Work task
Using the entries below, write out the line with "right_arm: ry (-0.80", the line with "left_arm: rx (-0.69", and every line in between, exactly as each is written.

[Stored records]
════

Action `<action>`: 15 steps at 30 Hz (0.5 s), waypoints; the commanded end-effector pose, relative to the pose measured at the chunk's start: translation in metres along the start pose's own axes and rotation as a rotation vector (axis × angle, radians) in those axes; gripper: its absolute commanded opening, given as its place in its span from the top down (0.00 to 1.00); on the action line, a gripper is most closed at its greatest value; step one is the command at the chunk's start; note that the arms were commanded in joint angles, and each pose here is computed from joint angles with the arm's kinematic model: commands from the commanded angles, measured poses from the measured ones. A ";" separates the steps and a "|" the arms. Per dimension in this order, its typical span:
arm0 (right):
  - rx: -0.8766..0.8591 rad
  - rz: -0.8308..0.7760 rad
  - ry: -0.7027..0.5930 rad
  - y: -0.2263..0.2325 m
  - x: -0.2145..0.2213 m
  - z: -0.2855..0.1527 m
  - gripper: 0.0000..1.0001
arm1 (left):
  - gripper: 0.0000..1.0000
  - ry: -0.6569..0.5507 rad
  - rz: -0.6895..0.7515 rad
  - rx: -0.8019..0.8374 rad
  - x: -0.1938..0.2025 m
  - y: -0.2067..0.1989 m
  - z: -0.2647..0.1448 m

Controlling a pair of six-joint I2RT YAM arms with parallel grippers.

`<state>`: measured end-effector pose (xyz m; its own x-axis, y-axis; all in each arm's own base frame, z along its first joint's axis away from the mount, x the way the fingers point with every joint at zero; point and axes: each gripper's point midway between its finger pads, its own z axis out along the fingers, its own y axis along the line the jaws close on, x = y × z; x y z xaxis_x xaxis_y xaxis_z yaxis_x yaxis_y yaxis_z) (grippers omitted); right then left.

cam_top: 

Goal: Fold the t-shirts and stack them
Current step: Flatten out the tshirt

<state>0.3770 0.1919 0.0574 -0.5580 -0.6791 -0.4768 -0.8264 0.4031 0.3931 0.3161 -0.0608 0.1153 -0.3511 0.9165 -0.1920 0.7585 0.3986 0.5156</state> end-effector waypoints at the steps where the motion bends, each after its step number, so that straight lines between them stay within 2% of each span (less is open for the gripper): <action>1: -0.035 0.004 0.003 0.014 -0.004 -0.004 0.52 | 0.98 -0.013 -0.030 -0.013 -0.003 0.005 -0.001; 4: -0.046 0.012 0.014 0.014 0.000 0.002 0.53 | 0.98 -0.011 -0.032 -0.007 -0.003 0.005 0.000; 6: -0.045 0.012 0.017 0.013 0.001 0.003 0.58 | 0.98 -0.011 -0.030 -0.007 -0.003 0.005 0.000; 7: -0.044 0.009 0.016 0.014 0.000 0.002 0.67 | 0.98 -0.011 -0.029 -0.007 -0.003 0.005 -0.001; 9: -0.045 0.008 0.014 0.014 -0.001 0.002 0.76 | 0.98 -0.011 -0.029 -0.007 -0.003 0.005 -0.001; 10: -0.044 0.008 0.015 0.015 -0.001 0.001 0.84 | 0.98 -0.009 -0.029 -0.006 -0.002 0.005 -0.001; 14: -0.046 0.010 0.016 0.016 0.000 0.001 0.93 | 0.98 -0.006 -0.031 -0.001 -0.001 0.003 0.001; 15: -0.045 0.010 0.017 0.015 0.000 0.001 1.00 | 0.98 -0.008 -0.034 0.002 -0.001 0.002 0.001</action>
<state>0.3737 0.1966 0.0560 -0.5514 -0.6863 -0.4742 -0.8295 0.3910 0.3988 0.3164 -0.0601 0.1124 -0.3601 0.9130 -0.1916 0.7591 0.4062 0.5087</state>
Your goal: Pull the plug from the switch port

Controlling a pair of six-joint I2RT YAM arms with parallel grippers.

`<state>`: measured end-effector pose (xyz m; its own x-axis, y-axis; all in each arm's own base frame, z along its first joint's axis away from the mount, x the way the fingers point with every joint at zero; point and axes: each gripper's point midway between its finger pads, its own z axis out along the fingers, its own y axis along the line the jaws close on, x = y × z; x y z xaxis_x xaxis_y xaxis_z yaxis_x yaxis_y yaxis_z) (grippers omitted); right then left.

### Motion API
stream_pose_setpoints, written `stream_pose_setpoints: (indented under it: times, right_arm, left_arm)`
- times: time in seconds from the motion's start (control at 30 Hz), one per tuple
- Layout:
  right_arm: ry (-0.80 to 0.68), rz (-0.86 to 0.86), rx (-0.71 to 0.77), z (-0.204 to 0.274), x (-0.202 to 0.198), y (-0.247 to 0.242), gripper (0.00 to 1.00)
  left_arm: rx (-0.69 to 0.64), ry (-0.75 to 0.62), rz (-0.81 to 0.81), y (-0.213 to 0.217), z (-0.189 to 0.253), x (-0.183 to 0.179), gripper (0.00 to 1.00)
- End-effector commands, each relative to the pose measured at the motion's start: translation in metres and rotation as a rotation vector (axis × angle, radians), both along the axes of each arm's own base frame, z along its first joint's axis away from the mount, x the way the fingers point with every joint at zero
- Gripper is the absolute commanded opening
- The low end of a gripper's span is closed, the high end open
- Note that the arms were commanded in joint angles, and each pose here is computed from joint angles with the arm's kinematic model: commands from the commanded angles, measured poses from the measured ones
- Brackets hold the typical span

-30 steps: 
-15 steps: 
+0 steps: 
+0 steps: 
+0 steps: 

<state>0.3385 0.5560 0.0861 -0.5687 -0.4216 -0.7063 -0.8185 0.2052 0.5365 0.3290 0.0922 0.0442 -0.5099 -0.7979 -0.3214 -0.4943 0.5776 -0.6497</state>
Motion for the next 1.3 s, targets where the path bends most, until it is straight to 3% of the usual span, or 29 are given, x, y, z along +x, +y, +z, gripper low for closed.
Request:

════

Result of this task
  right_arm: ry (-0.80 to 0.68), rz (-0.86 to 0.86), rx (-0.71 to 0.77), z (-0.204 to 0.274), x (-0.202 to 0.198), y (-0.247 to 0.242), gripper (0.00 to 1.00)
  left_arm: rx (-0.69 to 0.64), ry (-0.75 to 0.62), rz (-0.81 to 0.81), y (-0.213 to 0.217), z (-0.189 to 0.253), x (-0.183 to 0.179), gripper (0.00 to 1.00)

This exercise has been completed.